Please write out, exactly as given, the line that contains "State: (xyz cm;" and all lines that follow it through the end of the listing, and nothing else.
━━━ Collected data
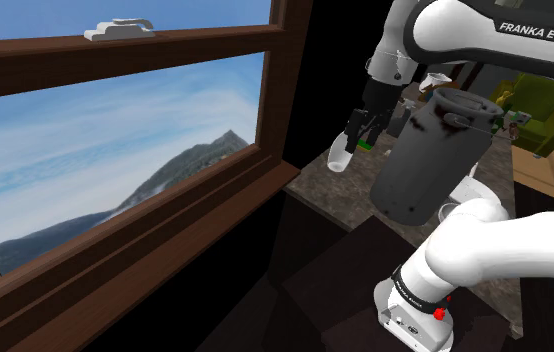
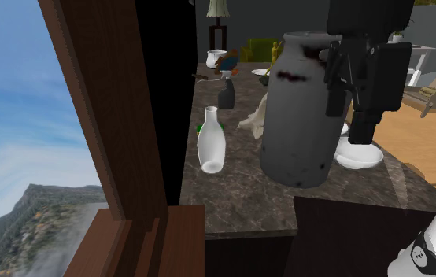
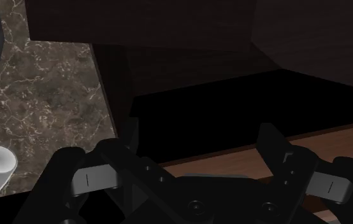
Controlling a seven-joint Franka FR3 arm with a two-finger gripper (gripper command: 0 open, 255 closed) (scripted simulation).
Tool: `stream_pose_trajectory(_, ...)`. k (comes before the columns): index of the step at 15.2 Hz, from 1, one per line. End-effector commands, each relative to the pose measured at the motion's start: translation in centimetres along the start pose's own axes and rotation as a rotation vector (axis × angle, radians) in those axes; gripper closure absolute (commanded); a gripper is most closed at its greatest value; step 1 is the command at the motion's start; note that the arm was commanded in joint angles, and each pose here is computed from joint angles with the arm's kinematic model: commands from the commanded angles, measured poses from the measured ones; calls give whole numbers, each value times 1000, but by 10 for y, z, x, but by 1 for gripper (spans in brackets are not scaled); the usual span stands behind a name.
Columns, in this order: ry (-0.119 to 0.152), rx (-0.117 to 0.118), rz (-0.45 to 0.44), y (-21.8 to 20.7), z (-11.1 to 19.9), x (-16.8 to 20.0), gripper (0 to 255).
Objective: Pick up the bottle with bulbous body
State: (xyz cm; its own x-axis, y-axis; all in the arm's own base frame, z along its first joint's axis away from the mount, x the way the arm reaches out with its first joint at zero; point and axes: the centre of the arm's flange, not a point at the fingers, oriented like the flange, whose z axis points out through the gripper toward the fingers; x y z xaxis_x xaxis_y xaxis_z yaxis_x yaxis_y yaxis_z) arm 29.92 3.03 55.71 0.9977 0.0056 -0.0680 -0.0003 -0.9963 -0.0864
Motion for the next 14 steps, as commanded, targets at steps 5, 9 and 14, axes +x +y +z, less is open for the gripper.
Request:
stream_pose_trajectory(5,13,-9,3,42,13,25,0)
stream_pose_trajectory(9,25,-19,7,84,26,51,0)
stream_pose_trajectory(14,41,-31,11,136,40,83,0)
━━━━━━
* Exercise response:
State: (xyz cm; its own x-axis, y-axis; all in the arm's own base frame, z along its first joint's axis away from the mount, x the way the arm reaches out with its first joint at zero; point and axes: the centre of the arm's flange, not a point at the fingers, oriented like the flange, whose z axis points out through the gripper toward the fingers; x y z xaxis_x xaxis_y xaxis_z yaxis_x yaxis_y yaxis_z) arm 29.92 3.03 55.71 0.9977 0.0056 -0.0680 -0.0003 -0.9963 -0.0864
Motion for the next 14 steps, as commanded, targets at steps 5, 9 and 14, axes +x +y +z, less is open for the gripper.
Request:
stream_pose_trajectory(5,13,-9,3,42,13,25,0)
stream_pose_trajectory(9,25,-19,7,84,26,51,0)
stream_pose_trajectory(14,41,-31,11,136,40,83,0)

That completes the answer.